FILMING THE RECORD IN HIS HEAD
“I wanted, as a ‘record maker’, to learn to be a filmmaker, to be able to use illusion; to make some scenes bigger than I can live. I wanted to be more fully realised, not just make live takes in a studio. I have a desire to make every record unique, very much like a movie, to look or feel a certain way. It’s essential that a record have a life beyond its elements. I don’t always know how to describe it as a scene but I start gravitating towards a sound, a sonic palette that I instinctively understand is connected to the song I’m writing. I look at Orson Welles: he had great theatrics about him, but he created atmosphere. I wanted to make a record like how you build a room with a really low ceiling, to make the actors look much bigger. I wanted to play with perspective in that way, to play with the drama of lighting, do the sonic equivalent of casting long shadows.”

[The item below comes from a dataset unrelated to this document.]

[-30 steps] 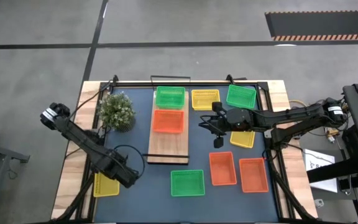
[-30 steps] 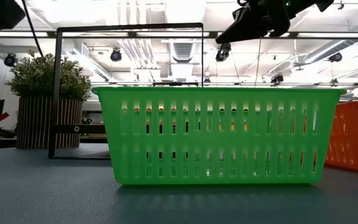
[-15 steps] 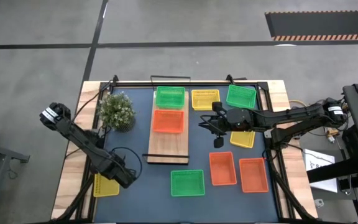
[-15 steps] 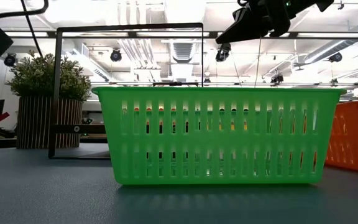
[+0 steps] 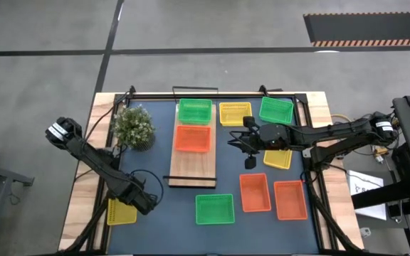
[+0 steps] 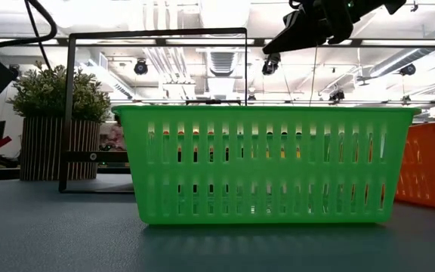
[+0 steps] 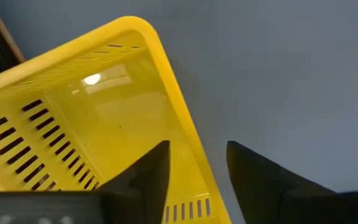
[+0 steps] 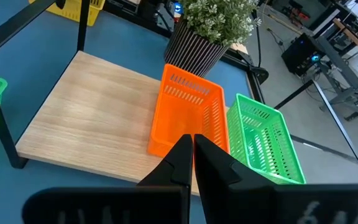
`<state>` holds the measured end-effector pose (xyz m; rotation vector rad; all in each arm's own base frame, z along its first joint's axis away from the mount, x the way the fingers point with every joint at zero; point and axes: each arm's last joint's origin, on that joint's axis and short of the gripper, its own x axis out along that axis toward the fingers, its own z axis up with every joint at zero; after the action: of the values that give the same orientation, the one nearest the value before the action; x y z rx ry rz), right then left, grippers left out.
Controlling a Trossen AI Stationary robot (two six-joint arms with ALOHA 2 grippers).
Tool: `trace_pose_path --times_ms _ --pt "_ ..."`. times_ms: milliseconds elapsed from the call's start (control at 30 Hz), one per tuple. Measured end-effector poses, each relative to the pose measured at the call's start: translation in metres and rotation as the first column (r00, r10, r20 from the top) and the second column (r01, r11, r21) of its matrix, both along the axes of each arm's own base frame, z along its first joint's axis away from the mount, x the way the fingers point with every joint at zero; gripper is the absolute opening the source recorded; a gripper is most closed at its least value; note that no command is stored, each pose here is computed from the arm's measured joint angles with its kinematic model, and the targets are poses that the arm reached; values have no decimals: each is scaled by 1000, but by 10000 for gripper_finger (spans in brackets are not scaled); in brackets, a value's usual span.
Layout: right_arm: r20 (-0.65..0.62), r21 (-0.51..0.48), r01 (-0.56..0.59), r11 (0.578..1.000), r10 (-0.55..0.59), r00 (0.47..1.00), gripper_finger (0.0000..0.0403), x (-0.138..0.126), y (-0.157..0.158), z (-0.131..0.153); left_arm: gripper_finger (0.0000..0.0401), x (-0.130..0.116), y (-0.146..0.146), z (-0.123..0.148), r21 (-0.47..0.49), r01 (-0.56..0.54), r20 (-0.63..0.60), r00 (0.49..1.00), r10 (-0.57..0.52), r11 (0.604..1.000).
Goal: Stack baskets on shelf by color
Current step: Put the bottom yellow bin on the shelf
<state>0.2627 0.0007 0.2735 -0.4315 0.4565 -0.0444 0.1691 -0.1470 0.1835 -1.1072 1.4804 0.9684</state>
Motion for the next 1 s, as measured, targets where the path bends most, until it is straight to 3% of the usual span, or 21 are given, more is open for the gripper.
trace_pose_path --times_ms 233,400,467,533,633,733,800,867,1000 --pt "0 13 6 1000 -6 1000 9 0 0 0 15 0 -2 2 -47 7 -23 1000 -8 999" --pt "-4 9 4 1000 -4 1000 9 0 0 -1 3 4 -8 17 -132 88 -34 995 -93 987" --pt "-7 9 4 1000 -4 1000 9 -1 0 -2 2 6 -13 32 -223 158 -43 984 -172 962" --pt "-6 8 4 1000 -4 1000 9 0 0 -2 1 11 -20 52 -315 272 19 960 -281 909" --pt "-6 8 4 1000 -4 1000 9 0 0 -2 1 21 -30 88 -369 468 213 884 -417 803" --pt "-5 8 4 1000 -4 1000 9 0 0 -2 1 29 -36 131 -375 553 378 824 -422 744" --pt "-4 14 6 1000 -6 1000 9 0 0 -2 1 32 -38 161 -352 579 471 788 -396 735" --pt "-3 22 10 1000 -10 1000 9 0 0 -2 1 32 -34 187 -269 600 546 739 -394 753" --pt "-3 30 14 999 -14 1000 9 0 0 -2 0 29 -26 227 -22 671 667 563 -489 741"
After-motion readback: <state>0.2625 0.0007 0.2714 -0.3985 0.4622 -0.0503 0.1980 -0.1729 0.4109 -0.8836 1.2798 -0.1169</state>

HATE IS BETTER THAN APATHY
“I’ve worked hard, so it’s gratifying that people who ‘get it’, get it in the right way. I don’t encounter many people who are lukewarm about what I do. I’d rather someone hate it than be non-committal about it. For an artist, it’s really a failure for them not to be able to elicit any passionate response whatsoever.”

SINGING THE BODY ELECTRIC/ACOUSTIC
“Songs, at a certain point, go on a pile. The certain songs will identify themselves as being part of the same body. Once I notice that, that body identifies itself with a character, and it tells you which clothes it wants to wear and takes on a life; and you know how to write. From then it’s like a play, I understand what scenes are missing.”

Joe Henry plays Melbourne’s Corner Hotel, Jan 23 and Sydney Festival Jan 27-29.